The device operates as follows. Using the remote button 20 "Start, the operator through the input-output device 17 starts the IVS 1, in which the analyzed sample is excited. Simultaneously with the launch of the IVS 1, the microprocessor 10 synchronizes the beginning of the registration of the spectrum. To do this, through the driver of the levels of control voltages 15, he begins to interrogate the multi-channel photo detector 3. The radiation from the sample passes through a polychromator 2, in which it is decomposed by wavelengths, and enters the input of the multi-channel photo detector 3, where it is detected by a multi-channel detector 3, enclosed in a thermostat 4, in which it is cooled using thermoelectric coolers based on the Peltier effect, which is necessary to stabilize their measurement characteristics. The multi-channel photodetector 3 integrates the photons of the recorded spectrum incident on each photocell with an integration time equal to the exposure time, which is set by timer 13. At the end of the exposure time, the signal from the output of photo detector 3

arrives at the input of the photodetector signal converter 5, where it is amplified by an amplifier 6 and digitized using a 16-bit ADC 7. From the output of the ADC 7, the measured signal is sent via bus 8 to the input register 11 of the microprocessor 10, which, in turn, transmits via interface 19 it to the computer input (it is not shown in the diagram). Due to the lack of intermediate RAM, it is possible to significantly (in comparison with the prototype) increase the speed of the device.

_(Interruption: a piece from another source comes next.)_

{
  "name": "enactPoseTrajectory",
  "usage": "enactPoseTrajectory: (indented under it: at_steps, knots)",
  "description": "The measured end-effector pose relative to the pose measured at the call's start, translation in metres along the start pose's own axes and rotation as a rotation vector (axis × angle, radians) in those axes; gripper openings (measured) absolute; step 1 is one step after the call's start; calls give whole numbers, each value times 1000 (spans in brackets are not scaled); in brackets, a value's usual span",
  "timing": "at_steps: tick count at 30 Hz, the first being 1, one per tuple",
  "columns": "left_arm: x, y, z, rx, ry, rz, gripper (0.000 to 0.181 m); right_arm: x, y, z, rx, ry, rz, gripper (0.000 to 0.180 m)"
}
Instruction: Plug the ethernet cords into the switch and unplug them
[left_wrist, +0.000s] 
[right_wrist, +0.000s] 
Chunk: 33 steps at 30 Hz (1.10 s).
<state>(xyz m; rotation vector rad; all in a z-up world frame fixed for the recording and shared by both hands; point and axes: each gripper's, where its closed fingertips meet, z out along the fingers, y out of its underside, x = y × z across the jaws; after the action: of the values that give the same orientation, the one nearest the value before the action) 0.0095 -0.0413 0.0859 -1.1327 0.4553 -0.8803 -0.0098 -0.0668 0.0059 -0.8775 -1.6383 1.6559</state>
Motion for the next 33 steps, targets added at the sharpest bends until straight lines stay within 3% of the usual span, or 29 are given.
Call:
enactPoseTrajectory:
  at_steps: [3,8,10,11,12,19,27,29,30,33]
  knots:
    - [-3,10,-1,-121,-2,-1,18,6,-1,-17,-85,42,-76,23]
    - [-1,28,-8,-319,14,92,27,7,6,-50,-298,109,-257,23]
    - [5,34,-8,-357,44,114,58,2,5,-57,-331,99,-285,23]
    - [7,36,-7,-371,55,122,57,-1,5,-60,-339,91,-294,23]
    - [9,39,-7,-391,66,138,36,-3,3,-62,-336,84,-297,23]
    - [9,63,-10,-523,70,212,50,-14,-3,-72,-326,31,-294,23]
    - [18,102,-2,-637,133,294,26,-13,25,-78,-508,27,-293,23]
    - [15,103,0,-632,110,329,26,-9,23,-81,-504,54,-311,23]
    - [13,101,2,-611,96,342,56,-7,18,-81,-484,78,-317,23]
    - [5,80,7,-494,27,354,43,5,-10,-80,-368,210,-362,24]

Thus, the claimed device allows you to stabilize the parameters of the photodetectors of a multichannel detector, increase the speed of the device and synchronize the beginning of the registration of the spectrum with the beginning of its excitation in the source.

Claims (1)

An atomic emission multichannel spectrometer containing a spectrum excitation source optically connected to a polychromator, in the focal plane of which there is a multichannel photodetector, the output of which is connected to a photodetector signal converter, characterized in that a photodetector thermostat and a spectrometer control controller are inserted into the device, which is connected via a serial the channel is connected to the interface of the personal computer, while the signal input of the controller is connected to the output of the conversion of the photodetector signal generator, the first control output of the controller is connected to the input of the spectrum excitation source, its second control output is connected to the input of the photodetector, and the third control output of the controller is connected to the control input of the photodetector signal converter.